Target, Walmart and Costco…

Discount merchandise stocks continue to outperform as the American consumer is doing well and shifting their spending to these survivors who have built both brick and mortar and online fortresses. Target was the big story this year as their significant store remodel and spending plan paid off causing the shares to almost double.


Ross Stores and TJX Companies…

Average apparel retail problems lead to opportunities for these two companies who can re-merchandise all of that excess inventory. So as stores go out of business or have goods caught in trade wars, Ross and TJX can acquire the items cheap and their customers are waiting to buy them. These companies are also both exceptionally managed and their multiples reflect it.
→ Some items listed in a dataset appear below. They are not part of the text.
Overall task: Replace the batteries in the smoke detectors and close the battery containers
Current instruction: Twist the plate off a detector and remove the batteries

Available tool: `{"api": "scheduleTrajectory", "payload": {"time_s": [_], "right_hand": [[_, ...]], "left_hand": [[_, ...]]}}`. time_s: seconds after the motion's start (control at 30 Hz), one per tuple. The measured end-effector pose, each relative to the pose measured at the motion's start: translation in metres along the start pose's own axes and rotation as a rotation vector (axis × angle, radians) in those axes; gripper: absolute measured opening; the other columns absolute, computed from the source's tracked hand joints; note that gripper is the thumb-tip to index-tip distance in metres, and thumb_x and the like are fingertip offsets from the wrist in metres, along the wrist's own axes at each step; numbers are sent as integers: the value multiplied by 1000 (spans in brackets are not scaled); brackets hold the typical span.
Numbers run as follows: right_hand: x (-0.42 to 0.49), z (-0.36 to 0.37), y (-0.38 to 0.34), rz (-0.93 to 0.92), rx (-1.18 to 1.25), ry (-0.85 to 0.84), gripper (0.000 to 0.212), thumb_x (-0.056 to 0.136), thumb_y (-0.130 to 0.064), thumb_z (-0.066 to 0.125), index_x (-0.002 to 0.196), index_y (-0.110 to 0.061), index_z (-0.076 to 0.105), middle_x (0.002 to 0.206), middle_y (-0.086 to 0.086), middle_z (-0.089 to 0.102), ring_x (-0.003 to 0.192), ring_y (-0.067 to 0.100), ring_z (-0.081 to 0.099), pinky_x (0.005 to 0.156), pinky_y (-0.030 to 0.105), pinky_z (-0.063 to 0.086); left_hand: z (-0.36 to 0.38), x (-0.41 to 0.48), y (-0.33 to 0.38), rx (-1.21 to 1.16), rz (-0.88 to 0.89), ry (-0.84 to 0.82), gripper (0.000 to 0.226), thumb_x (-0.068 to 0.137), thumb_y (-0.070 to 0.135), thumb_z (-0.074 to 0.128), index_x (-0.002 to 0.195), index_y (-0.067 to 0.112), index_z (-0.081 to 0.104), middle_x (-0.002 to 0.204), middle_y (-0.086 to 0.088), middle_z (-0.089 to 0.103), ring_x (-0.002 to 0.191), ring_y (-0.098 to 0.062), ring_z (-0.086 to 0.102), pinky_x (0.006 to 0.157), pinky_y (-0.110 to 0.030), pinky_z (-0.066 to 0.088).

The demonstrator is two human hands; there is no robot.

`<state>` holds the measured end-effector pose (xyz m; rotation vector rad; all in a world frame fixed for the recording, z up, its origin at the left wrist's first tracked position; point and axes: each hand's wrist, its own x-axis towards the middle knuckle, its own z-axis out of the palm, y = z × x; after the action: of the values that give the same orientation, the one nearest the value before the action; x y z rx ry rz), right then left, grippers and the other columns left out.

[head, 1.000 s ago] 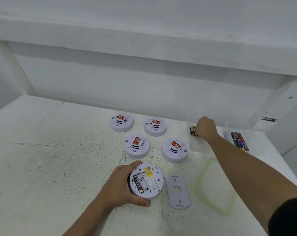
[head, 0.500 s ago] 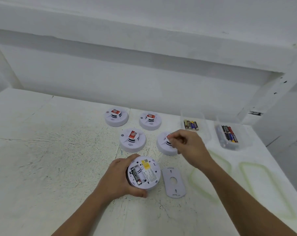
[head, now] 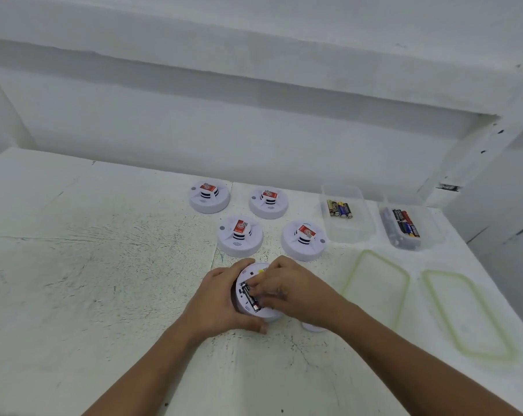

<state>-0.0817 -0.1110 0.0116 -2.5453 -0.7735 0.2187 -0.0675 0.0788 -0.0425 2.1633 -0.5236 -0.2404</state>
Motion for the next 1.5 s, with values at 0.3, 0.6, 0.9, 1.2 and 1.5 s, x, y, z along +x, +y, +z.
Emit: {"api": "scheduleTrajectory", "payload": {"time_s": [0.3,0.6,0.9,1.2,1.5], "right_hand": [[8,-10,-2,-259,-336,-78,18,85,-20,58,91,-13,73,97,-8,73,84,26,57,65,39,52],[18,-7,0,-390,-467,-183,3,75,-7,68,77,-8,71,82,3,72,76,26,64,53,34,54],[16,-8,-4,-300,-339,-138,8,71,-13,58,77,-12,63,69,1,63,70,25,56,53,34,49],[0,-10,-14,-6,-136,-50,15,86,-27,58,90,-18,68,80,-1,65,85,13,50,67,36,47],[0,-37,-7,346,507,139,16,82,-2,65,89,-16,70,82,-4,71,74,8,66,74,24,57]], "left_hand": [[-4,-3,0,-94,-22,-7,95,37,56,91,120,43,47,110,28,59,108,-7,53,90,-38,48],[-5,0,-4,-89,-54,-18,102,29,61,90,120,45,46,109,30,62,108,-11,57,89,-40,50],[-5,2,-2,-42,-43,-7,96,36,52,92,119,40,47,105,29,62,104,2,51,91,-28,43],[-3,0,-1,-82,-63,23,97,32,53,92,117,42,48,104,28,63,104,-10,57,86,-38,51],[-3,-1,3,-94,-89,33,95,30,53,93,114,44,50,105,26,64,104,-6,58,86,-35,52]]}}
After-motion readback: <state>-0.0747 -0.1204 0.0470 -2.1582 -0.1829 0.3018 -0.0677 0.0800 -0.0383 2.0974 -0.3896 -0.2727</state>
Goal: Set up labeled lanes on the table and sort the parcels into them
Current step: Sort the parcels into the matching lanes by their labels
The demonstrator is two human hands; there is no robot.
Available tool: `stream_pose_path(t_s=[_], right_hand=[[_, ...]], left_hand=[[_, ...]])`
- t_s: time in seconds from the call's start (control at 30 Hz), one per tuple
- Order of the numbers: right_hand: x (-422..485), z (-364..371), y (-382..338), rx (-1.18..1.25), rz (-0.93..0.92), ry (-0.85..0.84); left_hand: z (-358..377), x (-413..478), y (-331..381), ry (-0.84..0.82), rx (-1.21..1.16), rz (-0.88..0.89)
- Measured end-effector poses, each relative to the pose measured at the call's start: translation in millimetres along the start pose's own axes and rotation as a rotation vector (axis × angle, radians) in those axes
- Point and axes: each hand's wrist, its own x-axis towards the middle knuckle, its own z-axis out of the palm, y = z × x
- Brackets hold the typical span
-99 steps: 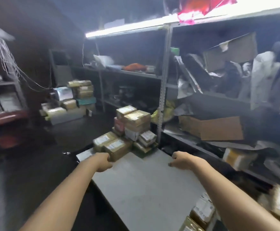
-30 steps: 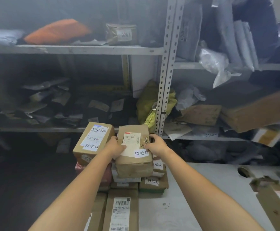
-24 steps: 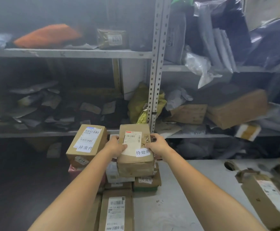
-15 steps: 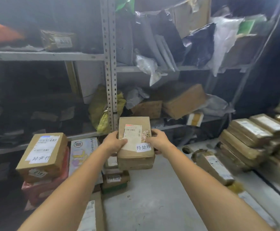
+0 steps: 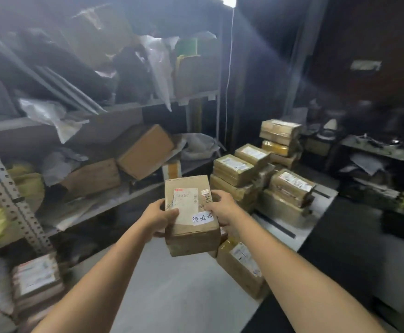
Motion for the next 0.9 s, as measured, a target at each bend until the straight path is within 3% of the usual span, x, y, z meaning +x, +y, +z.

ROST Ross Stores Inc and TJX TJS Cos Inc

Home Depot and Lowe’s…

For investors looking to invest in retail, the Home Improvement sector has remained attractive as the industry continues to consolidate and the companies continue to grow their professional builder market shares. Homeowners living in their houses longer combined with low interest rates to remodel and invest in their homes remains a tailwind.

HD Home Depot Inc and LOW Lowes Companies Inc

CarMax, AutoNation and Carvana…

Healthy consumers, low interest rates and lengthening lease terms have helped the car dealers sell new and even more used cars. While subprime auto lending is growing more hairs right now, the bulk of the lending book continues to chug along and repay even with rising delinquencies. I would not have expected these names to do as well as they have this year, but as long as job growth continues, buyers will look to spend on a new/used car.

KMS and AN and CVNA

Autozone and O’Reilly Auto…

Auto aftermarket retail is similar to Home Improvement retail in that there is not much of an online threat. Customers often need the parts immediately and they sometimes need to see and feel the good first to make sure it is a perfect fit. An aging U.S car fleet means more repairs. Both names will also benefit from the trend in global warming as higher summer temps are tortuous on automobiles while more violent weather increases the chances of hail, flooding and snow which also is good for business.


STORE Capital Corp…

I was surprised to see a retail REIT among the list of top performing stocks. But in digging further, I found out that this REIT has less to do with owning and managing retail real estate locations and is more invested in helping customers in the services and leisure industry. So think restaurants, health clubs, childcare, and movie theaters. They do have some furniture store customers, but those are probably some of the best ones to have in retail right now. So no doubt this retail REIT is benefiting as sector investors run away from the REITs leasing to Macy’s and the Gap.

STOR STORE Capital Corp


Easily one of the busiest stores that I saw in the Cherry Creek Mall this weekend besides the Apple Store. Lululemon is an expensive stock and they are crushing it. If you go into the store you will quickly find that they are not a yoga apparel store anymore. They grabbed two fists of performance based apparel and have run with it. At some point someone else will figure it out but right now, LULU is the #1 player.

LULU Lululemon Athletica Inc

Okay, so I had to take a look at the bottom of the retail list and to no one’s surprise, the big shopping mall REITs are there, lying face down, in a pool of blood, like something out of a Martin Scorsese movie.

Macerich Company and Taubman Centers

These stocks have 8% and 11% yields but that is never a reason to own a stock if the fundamentals are deteriorating. The Cherry Creek Mall here in Denver is a big component of the TCO property book. It is a very nice mall, but even so, there are many empty spaces and it has some very big tenants whose companies are in dire financial straits. There is a reason that few want to own these stocks and Mr. Icahn wants to bet against their debt. In the next recession, who will know what to do with these really big malls?


“I have spoken”…

While there are many defined trends both up and down this holiday shopping season, the only certainty is that Baby Yoda will be the hottest gift to try get your hands on. Have fun navigating the retail stock and holiday shopping season. And good luck finding your Baby Yoda.